Search the records for the string "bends" and return each line that has it.

Top of RECORDS FOR THE TASK

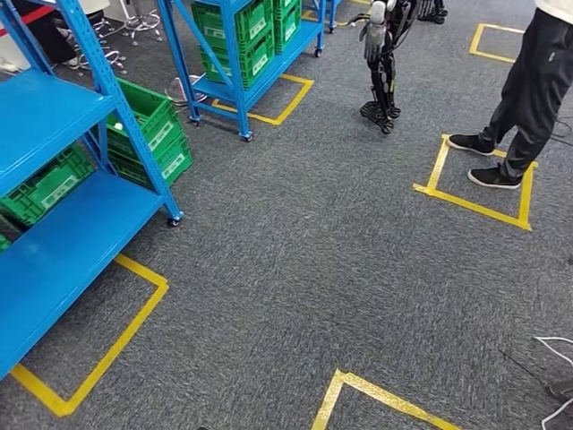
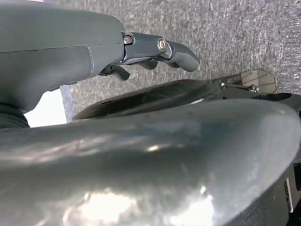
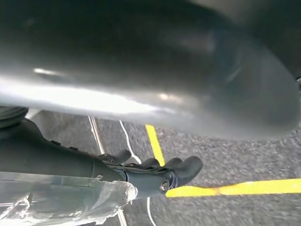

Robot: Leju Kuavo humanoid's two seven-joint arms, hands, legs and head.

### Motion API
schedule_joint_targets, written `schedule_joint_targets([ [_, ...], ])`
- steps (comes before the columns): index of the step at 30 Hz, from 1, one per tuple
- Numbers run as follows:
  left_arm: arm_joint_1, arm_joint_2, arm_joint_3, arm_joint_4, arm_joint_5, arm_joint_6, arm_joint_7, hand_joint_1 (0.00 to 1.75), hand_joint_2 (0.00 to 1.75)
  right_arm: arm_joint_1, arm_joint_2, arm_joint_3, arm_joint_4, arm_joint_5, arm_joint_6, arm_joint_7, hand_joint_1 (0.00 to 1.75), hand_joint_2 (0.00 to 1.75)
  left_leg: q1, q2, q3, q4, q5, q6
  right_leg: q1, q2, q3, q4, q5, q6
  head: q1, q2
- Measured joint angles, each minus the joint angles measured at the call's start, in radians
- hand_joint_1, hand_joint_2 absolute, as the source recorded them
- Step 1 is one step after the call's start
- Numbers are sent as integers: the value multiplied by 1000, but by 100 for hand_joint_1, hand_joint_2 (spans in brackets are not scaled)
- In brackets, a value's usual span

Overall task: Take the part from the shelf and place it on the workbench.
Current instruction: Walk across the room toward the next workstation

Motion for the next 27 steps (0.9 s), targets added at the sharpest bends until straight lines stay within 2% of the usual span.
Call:
schedule_joint_targets([
  [1, -1, 0, 0, 1, 0, 0, 0, 0, 0, 0, 0, 0, -1, 0, 0, 0, 0, 0, -2, 26, -18, 36, -21, -4, -1, -15, 3, -5, 1, -6, -3, 0],
  [3, -2, 1, 0, 1, 0, 0, 0, 0, 0, 2, 1, 0, -2, 0, -1, -1, 0, 0, -5, 83, -88, 165, -84, -9, 0, -47, 8, -9, -3, -15, -7, 0],
  [4, -2, 1, 0, 2, 0, 0, 0, 0, 0, 2, 1, -1, -2, 1, -1, -2, 0, 0, -5, 95, -125, 230, -106, -12, 1, -64, 9, -9, -6, -17, -8, 0],
  [5, -2, 1, 0, 2, 0, 0, 0, 0, 0, 3, 1, -1, -2, 3, -1, -4, 0, 0, -5, 100, -150, 270, -111, -13, 2, -80, 11, -8, -10, -17, -8, 0],
  [6, -2, 1, 0, 2, 0, 1, 0, 0, 0, 2, 1, -2, -2, 4, -1, -7, 0, 0, -4, 104, -155, 272, -95, -15, 1, -96, 14, -8, -15, -16, -8, 0],
  [7, -1, 1, 0, 2, 0, 1, 0, 0, 0, 0, 1, -2, -2, 5, -2, -10, 0, 0, -4, 109, -141, 238, -63, -15, 1, -110, 18, -8, -20, -13, -8, 0],
  [8, 0, 1, 1, 2, 0, 2, 0, 0, 0, -1, 1, -2, -2, 6, -2, -12, 0, 0, -3, 126, -110, 177, -24, -16, 1, -123, 24, -8, -26, -9, -8, 0],
  [9, 0, 1, 1, 2, 1, 3, 0, 0, 0, -2, 1, -2, -2, 6, -3, -15, 0, 0, -3, 158, -75, 108, 5, -17, 4, -134, 31, -7, -35, -4, -10, 0],
  [10, 0, 0, 1, 2, 2, 5, -1, 0, 0, -2, 1, -2, -1, 7, -5, -17, 0, 0, -3, 183, -46, 53, 21, -13, 7, -145, 39, -6, -45, 2, -13, 0],
  [11, 0, 0, 1, 2, 2, 6, -3, 0, 0, -2, 1, -3, -1, 8, -6, -19, 0, 0, -4, 201, -28, 18, 25, -7, 11, -155, 47, -6, -54, 7, -12, 0],
  [12, 0, -1, 1, 2, 3, 6, -5, 0, 0, -3, 1, -3, 0, 10, -8, -21, 0, 0, -4, 203, -22, 3, 20, 1, 13, -165, 56, -2, -60, 14, -12, 0],
  [14, 2, -1, 0, 3, 3, 7, -10, 0, 0, -7, 1, -4, 1, 14, -12, -24, 0, 0, -3, 171, -18, 0, 14, 17, 8, -174, 72, 4, -67, 27, -6, 0],
  [15, 2, -1, 0, 4, 3, 7, -12, 0, 0, -10, 1, -3, 1, 16, -13, -25, 0, 0, -2, 158, -12, -1, 12, 23, 4, -159, 73, 20, -74, 33, -5, 0],
  [16, 2, -1, -1, 4, 0, 6, -12, 0, 0, -15, 1, -3, 2, 11, -15, -26, 0, 0, -2, 145, -5, -1, 9, 29, 1, -136, 60, 50, -91, 37, -3, 0],
  [17, 2, -1, -4, 4, -10, 1, -11, 0, 0, -24, 1, -2, 5, -12, -16, -19, 0, 0, -2, 134, 1, -2, 6, 34, -1, -109, 31, 103, -113, 40, -2, 0],
  [18, 2, 0, -9, 4, -28, -7, -9, 0, 0, -44, 1, 1, 13, -56, -18, 2, 0, 0, -1, 122, 5, -2, 3, 38, -2, -83, -11, 172, -140, 42, 0, 0],
  [20, 1, 3, -23, -1, -76, -34, -3, 0, 0, -121, -9, 24, 56, -183, -29, 82, 0, 0, -2, 94, 14, -2, -4, 40, -2, -64, -103, 287, -178, 42, 3, 0],
  [21, 0, 4, -29, -5, -95, -48, -2, 0, 0, -172, -18, 42, 91, -234, -40, 125, 0, 0, -2, 80, 20, -2, -9, 40, -3, -62, -130, 301, -176, 40, 3, 0],
  [22, 0, 4, -32, -11, -109, -60, -2, 0, 0, -224, -30, 59, 129, -268, -54, 156, 0, 0, -1, 65, 29, -2, -15, 38, -3, -59, -139, 279, -154, 38, 3, 0],
  [23, 0, 4, -33, -15, -118, -70, -2, 0, 0, -269, -40, 73, 165, -283, -66, 172, 0, 0, 0, 49, 39, -2, -21, 36, -4, -50, -131, 226, -109, 37, 4, 0],
  [24, 0, 3, -33, -19, -124, -77, -3, 0, 0, -303, -48, 83, 195, -286, -73, 173, 0, 0, 2, 31, 48, -2, -29, 32, -8, -25, -118, 158, -50, 39, 6, 0],
  [25, 0, 3, -33, -22, -129, -82, -3, 0, 0, -326, -53, 90, 218, -284, -77, 165, 0, 0, 3, 11, 54, -1, -35, 27, -12, -3, -105, 100, -8, 38, 9, 0],
  [26, 1, 3, -33, -25, -132, -86, -3, 0, 0, -340, -56, 94, 234, -279, -75, 156, 0, 0, 3, -8, 55, -3, -40, 21, -14, 14, -93, 59, 24, 36, 12, 0],
  [27, 1, 3, -33, -27, -134, -87, -4, 0, 0, -346, -58, 95, 245, -272, -72, 147, 0, 0, 4, -23, 55, -5, -42, 14, -15, 22, -89, 40, 37, 31, 15, 0],
])
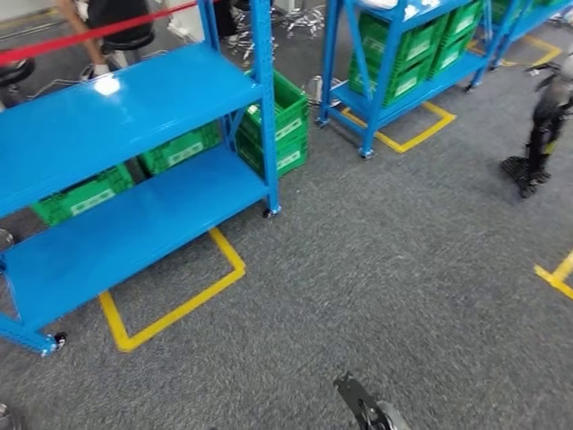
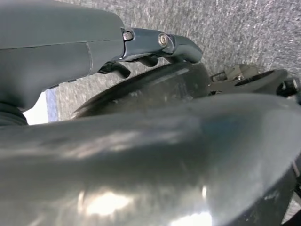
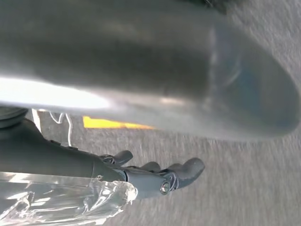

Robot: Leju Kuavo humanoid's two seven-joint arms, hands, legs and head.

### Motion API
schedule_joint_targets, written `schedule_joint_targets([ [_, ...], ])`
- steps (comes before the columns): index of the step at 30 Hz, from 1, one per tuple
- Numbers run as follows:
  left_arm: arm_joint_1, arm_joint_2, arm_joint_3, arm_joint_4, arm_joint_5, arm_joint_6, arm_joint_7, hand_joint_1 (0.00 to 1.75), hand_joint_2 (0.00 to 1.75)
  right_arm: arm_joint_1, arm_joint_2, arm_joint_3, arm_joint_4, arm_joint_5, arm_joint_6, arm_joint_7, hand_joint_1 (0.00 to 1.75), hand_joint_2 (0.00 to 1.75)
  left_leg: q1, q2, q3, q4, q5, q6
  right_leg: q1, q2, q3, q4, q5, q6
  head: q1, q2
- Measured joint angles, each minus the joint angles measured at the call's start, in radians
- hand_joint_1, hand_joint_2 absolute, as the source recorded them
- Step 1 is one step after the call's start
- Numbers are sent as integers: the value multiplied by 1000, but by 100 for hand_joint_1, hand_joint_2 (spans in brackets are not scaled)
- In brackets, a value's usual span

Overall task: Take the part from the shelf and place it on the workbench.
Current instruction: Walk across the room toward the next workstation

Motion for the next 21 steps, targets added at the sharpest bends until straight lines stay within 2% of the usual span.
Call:
schedule_joint_targets([
  [2, 1, 0, 0, -4, -2, -2, 0, 0, 0, -9, -1, 4, 11, 10, 4, -13, 0, 0, 1, -11, 0, -5, 1, -11, 4, -23, 11, -5, -2, -16, -1, 0],
  [3, 1, 1, -1, -5, -2, -2, 0, 0, 0, -13, -1, 6, 14, 13, 4, -17, 0, 0, -1, 7, -4, 7, 2, -15, 5, -35, 17, -8, -4, -24, -2, 0],
  [4, 1, 1, -1, -6, -2, -2, 0, 0, 0, -17, -1, 8, 17, 14, 4, -19, 0, 0, -4, 35, -20, 35, -2, -18, 6, -48, 27, -11, -9, -32, -5, 0],
  [6, 1, 1, -4, -10, -3, -2, 0, 0, 0, -24, -2, 9, 28, 17, 0, -18, 0, 0, -12, 95, -88, 147, -34, -22, 10, -76, 48, -17, -24, -44, -10, 0],
  [8, 2, 2, -12, -15, -3, -2, -3, 0, 0, -40, -3, 5, 58, 30, -15, -23, 0, 0, -19, 115, -169, 256, -79, -21, 16, -105, 68, -19, -42, -50, -12, 0],
  [9, 2, 2, -18, -16, -3, -2, -4, 0, 0, -55, -5, -3, 83, 43, -29, -33, 0, 0, -22, 118, -193, 275, -84, -19, 19, -117, 80, -19, -52, -52, -12, 0],
  [10, 3, 2, -23, -18, -3, -2, -5, 0, 0, -74, -6, -14, 112, 59, -44, -47, 0, 0, -25, 122, -202, 263, -67, -14, 22, -128, 94, -19, -63, -53, -12, 0],
  [11, 4, 2, -27, -19, -3, -2, -5, 0, 0, -93, -6, -27, 141, 75, -58, -61, 0, 0, -28, 130, -196, 221, -29, -7, 25, -139, 110, -19, -75, -54, -12, 0],
  [13, 10, 2, -34, -20, -3, -3, -5, 0, 0, -126, -7, -53, 191, 98, -76, -81, 0, 0, -40, 179, -171, 103, 66, 12, 31, -158, 138, -20, -100, -51, -13, 0],
  [14, 13, 2, -38, -21, -3, -3, -5, 0, 0, -137, -7, -64, 211, 104, -80, -86, 0, 0, -45, 203, -162, 60, 92, 20, 36, -168, 147, -21, -113, -48, -12, 0],
  [15, 16, 1, -42, -23, -3, -3, -4, 0, 0, -147, -7, -73, 227, 108, -82, -89, 0, 0, -48, 218, -157, 35, 103, 25, 39, -179, 160, -21, -122, -44, -12, 0],
  [16, 18, 1, -46, -25, -3, -3, -5, 0, 0, -155, -8, -81, 242, 110, -84, -91, 0, 0, -48, 214, -154, 26, 97, 27, 42, -187, 173, -18, -128, -38, -12, 0],
  [17, 18, 0, -50, -26, -3, -3, -5, 0, 0, -165, -8, -88, 254, 112, -84, -92, 0, 0, -44, 200, -145, 24, 95, 30, 43, -193, 181, -15, -132, -32, -11, 0],
  [18, 18, -1, -54, -27, -3, -3, -5, 0, 0, -176, -8, -93, 265, 114, -85, -93, 0, 0, -39, 184, -137, 21, 95, 33, 41, -183, 186, -3, -133, -26, -10, 0],
  [19, 18, -2, -56, -28, -3, -3, -5, 0, 0, -191, -8, -100, 277, 116, -86, -95, 0, 0, -36, 171, -129, 20, 91, 36, 37, -160, 173, 24, -136, -20, -8, 0],
  [20, 18, -2, -60, -29, -3, -3, -5, 0, 0, -204, -8, -108, 288, 119, -86, -96, 0, 0, -32, 159, -121, 20, 86, 40, 33, -133, 148, 68, -146, -14, -7, 0],
  [21, 18, -2, -64, -29, -3, -3, -5, 0, 0, -214, -8, -116, 297, 121, -87, -97, 0, 0, -29, 146, -114, 20, 79, 43, 29, -107, 109, 128, -161, -8, -5, 0],
])
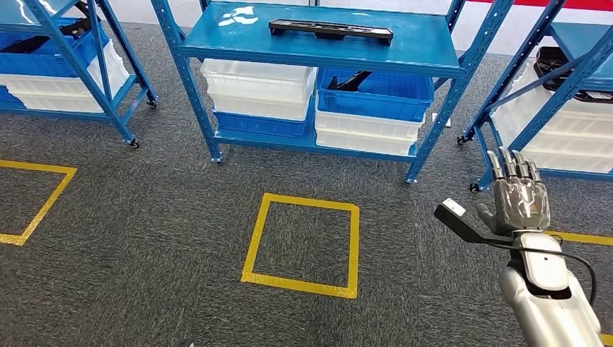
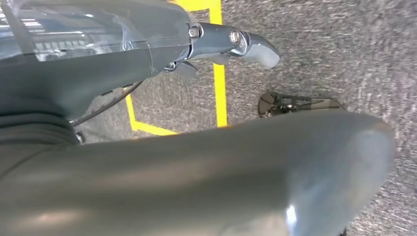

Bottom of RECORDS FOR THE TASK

*REPLY*.
Motion for the next 27 steps (0.9 s), targets added at the sharpest bends until straight lines stay within 2% of the usual span.
Motion for the next 21 steps, targets added at the sharpest bends until straight lines stay within 2% of the usual span.

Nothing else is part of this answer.